In effetti, a ripensare alla sua carriera d’attore, adesso che sta per compiere 90 anni (è nato il 31 maggio 1930, a San Francisco) ti sembra che la sua faccia non sia mai cambiata molto, solo con qualche ruga in più. Come attore ha interpretato 71 film, da La vendetta del mostro(dove non è neppure citato nei titoli) fino a Il corriere – The Mule, e non ha mai perso quel suo sguardo affilato che dice molto senza confessare niente, quel sorriso un po’ sprezzante e un po’ di sfida da cui non uscirà mai un palpito o un sospiro, nemmeno di fronte all’amore di Meryl Streep (c’è stato bisogno che la pioggia gli rigasse il volto, nel finale dei Ponti di Madison County, perché desse l’impressione di commuoversi), sempre sul punto di sibilare Go ahead, make my day (Avanti, da’ un senso alla mia giornata) come l’ispettore Callaghan.
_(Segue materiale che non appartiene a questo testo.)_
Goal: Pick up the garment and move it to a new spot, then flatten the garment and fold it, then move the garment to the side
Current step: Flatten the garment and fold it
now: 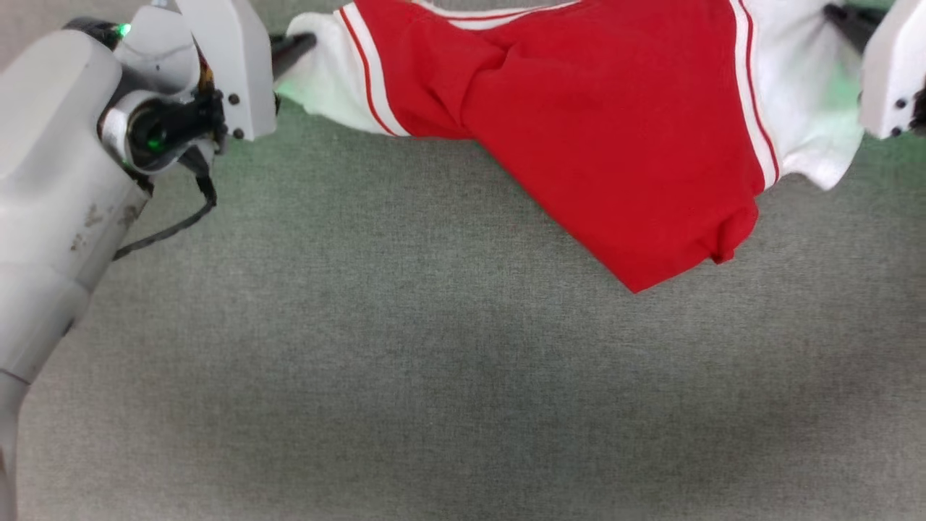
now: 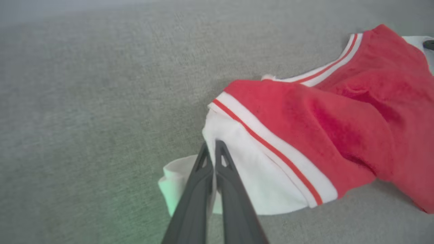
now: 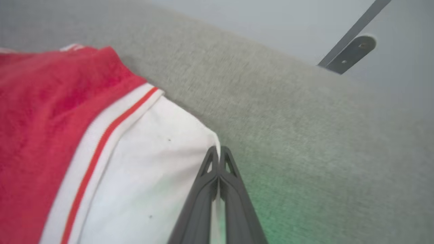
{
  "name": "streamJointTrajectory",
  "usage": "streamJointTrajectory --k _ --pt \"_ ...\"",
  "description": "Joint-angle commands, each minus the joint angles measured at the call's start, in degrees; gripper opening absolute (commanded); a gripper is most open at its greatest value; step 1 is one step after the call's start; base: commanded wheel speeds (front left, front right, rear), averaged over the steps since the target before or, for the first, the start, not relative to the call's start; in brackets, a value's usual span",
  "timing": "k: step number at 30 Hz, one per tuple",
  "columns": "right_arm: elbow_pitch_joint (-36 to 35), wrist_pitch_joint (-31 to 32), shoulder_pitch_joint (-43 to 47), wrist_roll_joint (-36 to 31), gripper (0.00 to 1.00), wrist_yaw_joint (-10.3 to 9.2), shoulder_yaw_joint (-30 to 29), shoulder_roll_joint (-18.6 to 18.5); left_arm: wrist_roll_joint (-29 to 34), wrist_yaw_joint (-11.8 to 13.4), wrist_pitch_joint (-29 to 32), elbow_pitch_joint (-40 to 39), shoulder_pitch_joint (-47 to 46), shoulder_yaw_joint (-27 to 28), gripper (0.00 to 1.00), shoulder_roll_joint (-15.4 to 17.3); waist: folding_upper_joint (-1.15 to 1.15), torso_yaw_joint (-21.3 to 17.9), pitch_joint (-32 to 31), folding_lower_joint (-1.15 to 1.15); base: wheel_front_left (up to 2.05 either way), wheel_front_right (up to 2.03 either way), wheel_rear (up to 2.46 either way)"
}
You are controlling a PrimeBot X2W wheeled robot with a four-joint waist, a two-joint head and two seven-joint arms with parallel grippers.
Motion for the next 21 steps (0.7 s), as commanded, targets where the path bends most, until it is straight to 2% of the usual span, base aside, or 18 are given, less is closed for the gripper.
streamJointTrajectory --k 1,6,10,17,21 --pt "0.8 -2.1 -1.1 -0.4 0.0 -0.11 -0.8 -0.1 0.4 -0.2 -2.7 0.2 0.1 -0.1 0.0 -0.3 0.0 -0.3 -1.5 0.0 0.0 0.0 0.0" --pt "5.7 -9.7 -5.7 -2.4 0.0 -0.11 -3.7 0.8 2.6 -0.2 -12.9 2.3 -2.7 -0.6 0.0 -0.9 0.0 -0.5 -2.4 0.0 0.0 0.0 0.0" --pt "12.0 -15.4 -12.4 -5.1 0.0 -0.11 -6.7 3.2 4.8 -0.2 -22.5 8.7 -6.6 1.1 0.0 -2.9 0.0 -0.7 -1.9 0.0 0.0 0.0 0.0" --pt "24.4 -26.0 -27.9 -7.9 0.0 -0.11 -13.6 8.7 5.8 3.4 -38.8 21.2 -19.2 7.4 0.0 -7.3 0.0 -1.5 0.0 0.0 0.0 0.0 0.0" --pt "26.7 -28.4 -34.0 -8.7 0.0 -0.11 -15.8 10.4 4.6 3.8 -42.6 24.8 -25.6 11.6 0.0 -8.7 0.0 -2.0 0.0 0.0 0.0 0.0 0.0"
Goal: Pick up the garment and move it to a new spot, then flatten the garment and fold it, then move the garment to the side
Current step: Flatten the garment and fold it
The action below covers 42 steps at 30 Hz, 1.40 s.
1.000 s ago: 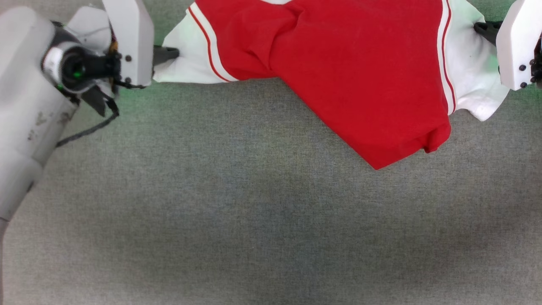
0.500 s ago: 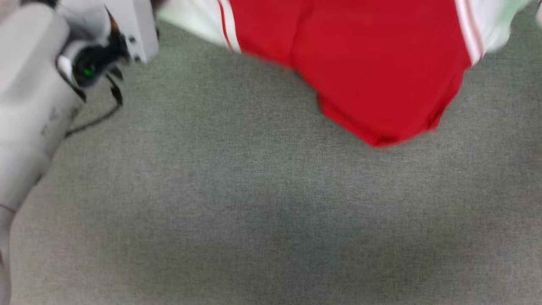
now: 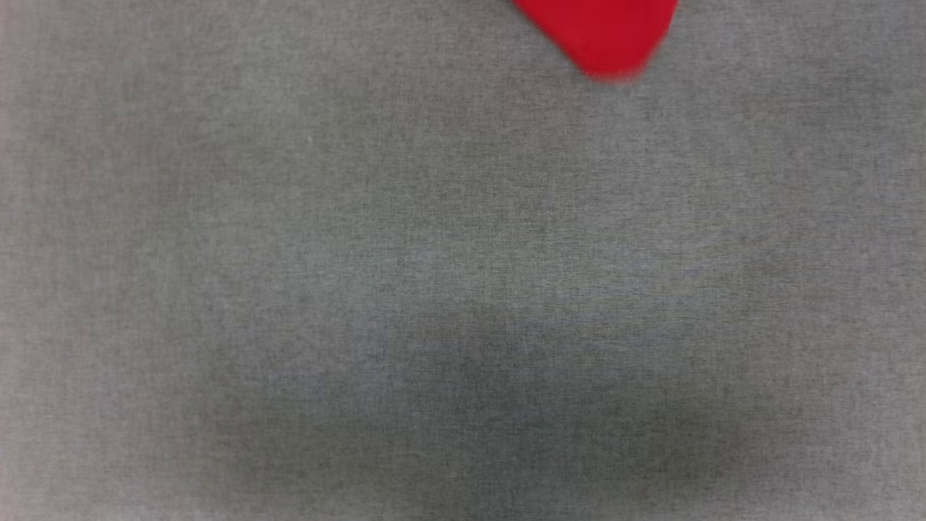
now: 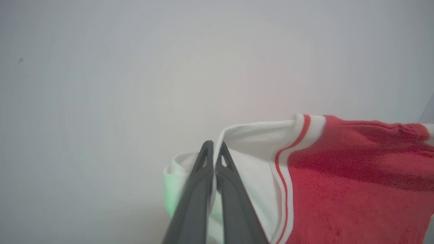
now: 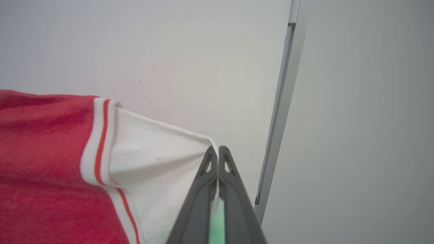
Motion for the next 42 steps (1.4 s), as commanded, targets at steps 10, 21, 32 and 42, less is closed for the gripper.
streamJointTrajectory --k 10,21,32,42 --pt "0.3 -1.9 3.2 -0.9 0.0 -0.1 -1.1 0.9 2.4 -3.3 -0.8 1.3 3.1 3.1 0.0 -0.1 0.0 -0.8 -3.1 0.0 0.0 0.0 0.0" --pt "-14.4 -0.1 22.9 4.0 0.0 -0.1 4.1 -3.8 -7.1 -3.9 2.9 -16.3 26.9 1.2 0.0 5.2 0.0 -1.6 -9.5 0.0 0.0 0.0 0.0" --pt "-36.3 4.5 53.0 12.5 0.0 -0.1 6.0 -15.9 -14.2 -3.9 -0.1 -41.9 61.1 -1.1 0.0 16.9 0.0 -2.0 -16.1 0.0 0.0 0.0 0.0" --pt "-51.5 8.8 74.6 12.1 0.0 -0.1 -1.4 -22.8 -11.5 1.2 -0.8 -55.4 84.9 7.2 0.0 19.8 0.0 -3.4 -19.1 0.0 0.0 0.0 0.0"
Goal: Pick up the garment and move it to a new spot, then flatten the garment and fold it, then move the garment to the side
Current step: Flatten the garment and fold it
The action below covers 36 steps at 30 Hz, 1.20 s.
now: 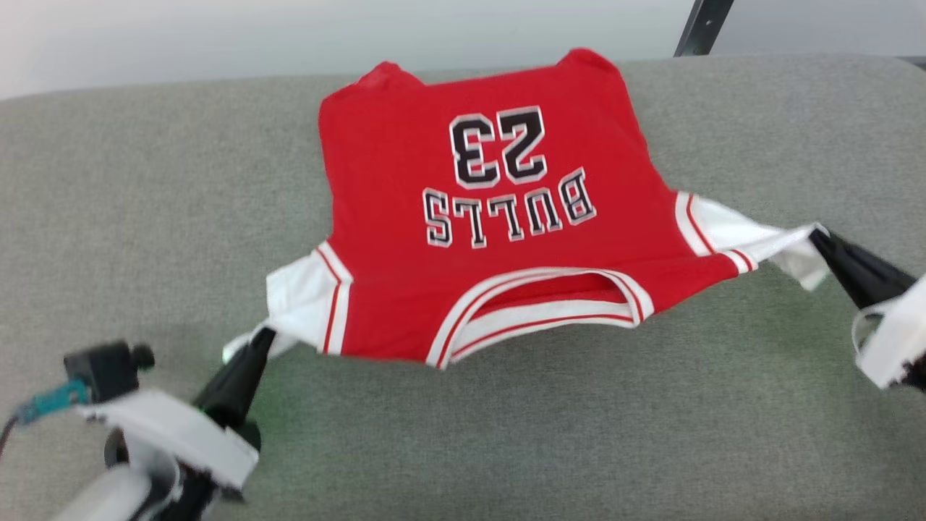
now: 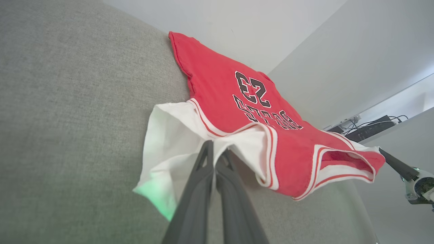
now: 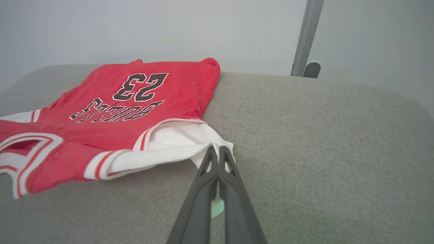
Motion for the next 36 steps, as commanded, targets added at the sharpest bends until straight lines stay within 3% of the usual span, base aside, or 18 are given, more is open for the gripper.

Ma c’era anche qualcosa che spingeva l’Eastwood regista verso un cinema diverso, controcorrente se pensiamo agli «eccessi» degli anni Settanta e Ottanta quando ha cominciato a dirigere, e che sarebbe diventata non solo la sua cifra (quante sono le «cifre» cinematografiche i cui conti alla fine non tornano!) ma un vero e proprio stile. Da autore. «A me piacciono le storie» ha spiegato al critico Christopher Frayling per giustificare il suo allontanamento da Sergio Leone, a cui disse no per C’era una volta il West (nella parte che fu poi di Bronson) e C’era una volta in America (nel ruolo di un irlandese): «Lui è andato verso film epici più grandiosi, io verso film più piccoli, verso storie più personali».
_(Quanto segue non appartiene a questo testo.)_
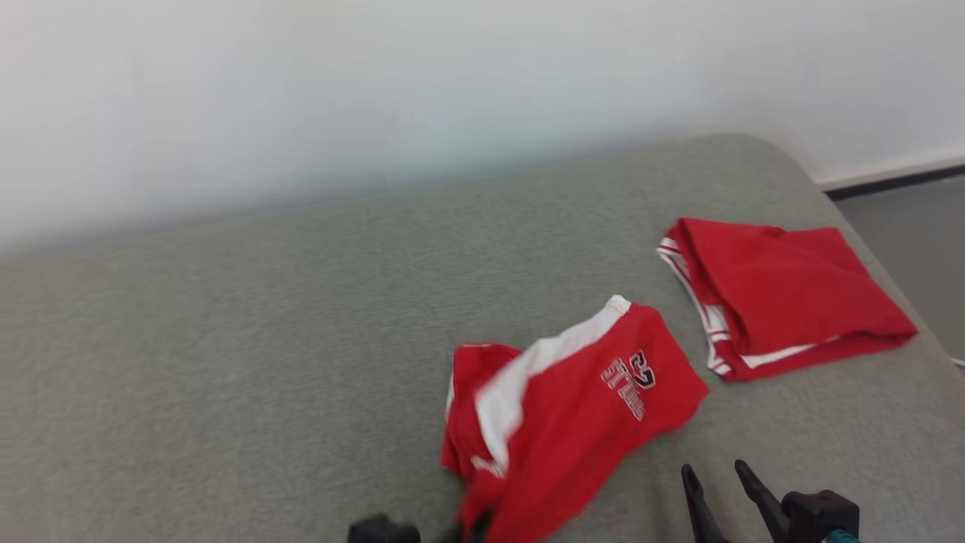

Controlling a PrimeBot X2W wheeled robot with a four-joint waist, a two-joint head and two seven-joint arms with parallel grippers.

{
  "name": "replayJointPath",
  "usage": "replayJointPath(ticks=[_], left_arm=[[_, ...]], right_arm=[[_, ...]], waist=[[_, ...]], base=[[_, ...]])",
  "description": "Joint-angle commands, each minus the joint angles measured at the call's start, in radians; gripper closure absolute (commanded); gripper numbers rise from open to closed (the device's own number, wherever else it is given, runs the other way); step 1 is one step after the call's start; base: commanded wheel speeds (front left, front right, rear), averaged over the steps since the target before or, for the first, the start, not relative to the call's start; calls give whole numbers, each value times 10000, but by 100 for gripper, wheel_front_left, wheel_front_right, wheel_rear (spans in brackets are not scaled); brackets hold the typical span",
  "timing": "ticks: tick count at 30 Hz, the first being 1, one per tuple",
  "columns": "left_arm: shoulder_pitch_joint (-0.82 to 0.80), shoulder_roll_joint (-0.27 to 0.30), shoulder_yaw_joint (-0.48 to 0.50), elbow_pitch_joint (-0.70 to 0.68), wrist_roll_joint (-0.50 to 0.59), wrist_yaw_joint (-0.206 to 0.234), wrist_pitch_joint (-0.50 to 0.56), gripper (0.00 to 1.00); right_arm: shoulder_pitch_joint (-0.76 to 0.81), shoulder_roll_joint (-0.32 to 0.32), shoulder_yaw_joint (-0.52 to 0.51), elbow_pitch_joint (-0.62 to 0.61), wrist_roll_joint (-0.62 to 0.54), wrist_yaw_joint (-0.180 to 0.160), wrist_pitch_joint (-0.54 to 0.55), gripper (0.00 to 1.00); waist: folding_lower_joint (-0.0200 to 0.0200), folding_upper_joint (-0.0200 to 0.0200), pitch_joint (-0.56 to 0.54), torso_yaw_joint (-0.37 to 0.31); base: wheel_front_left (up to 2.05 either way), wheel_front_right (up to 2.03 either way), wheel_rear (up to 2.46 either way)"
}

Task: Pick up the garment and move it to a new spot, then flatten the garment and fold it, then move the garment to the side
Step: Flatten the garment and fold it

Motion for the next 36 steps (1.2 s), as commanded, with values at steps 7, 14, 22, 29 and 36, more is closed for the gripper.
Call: replayJointPath(ticks=[7, 14, 22, 29, 36], left_arm=[[973, -169, -204, -300, -1156, -646, 412, 0], [1386, 183, 1045, -1291, -3478, -1126, 596, 0], [931, 466, 1550, -904, -4105, -121, 1660, 0], [347, 127, 1198, -455, -4558, 285, 2949, 0], [18, -31, 993, -282, -4569, 419, 3416, 0]], right_arm=[[146, -47, 18, -160, -61, -24, 125, 0], [182, -34, 68, -156, -33, -24, 153, 0], [75, -17, 168, -86, 11, -24, 109, 0], [38, -72, 125, -111, -21, -24, 100, 0], [64, -69, 140, -80, -38, -24, 91, 0]], waist=[[1, 0, -238, 1281], [1, 0, -351, 1382], [1, 0, -392, 1115], [1, 0, -368, 830], [1, 0, -358, 693]], base=[[0, 0, 0], [0, 0, 0], [0, 0, 0], [0, 0, 0], [0, 0, 0]])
I film di Clint Eastwood, quelli che ha diretto e interpretato e quelli, sempre meno numerosi, dove ha solo recitato, sono per prima cosa delle «belle storie», solide, strutturate, appassionanti. Con cui potesse sentirsi in sintonia, ma dove soprattutto potesse misurarsi con quello che più gli interessava: mettere in immagini un racconto avvincente. E allora non era importante il genere: qualcuno avrebbe scommesso su un Eastwood romantico? Su un Eastwood giallista? Su un Eastwood melodrammatico? Nelle sue 41 regie (fino ad ora) c’è di tutto, dal film processuale (Sully) a quello di fantascienza (Space Cowboys), dal film musicale (Jersey Boys) a quello sportivo (Invictus – L’invincibile) perfino a quello spiritualista (Hereafter). Non tutti riusciti alla perfezione, ma anche con un bel pugno di opere eccellenti (Bird, Un mondo perfetto, Mystic River, Million Dollar Baby, Gran Torinoper citare solo le vette) a riprova che dietro l’eclettismo dei soggetti c’è un regista che ha imparato la lezione dei classici, quella di una messa in scena senza sbavature, senza compiacimenti né fronzoli (l’opposto di Tarantino, per intenderci), dove l’economia di mezzi è il segreto della sua efficacia. E se ogni tanto ci fa accapponare la pelle per le sue prese di posizione politiche (inventandosi un dialogo con una sedia vuota per portare voti a Donald Trump) non possiamo che ricordare quello che ci ha insegnato il vecchio Wilder: nessuno è perfetto!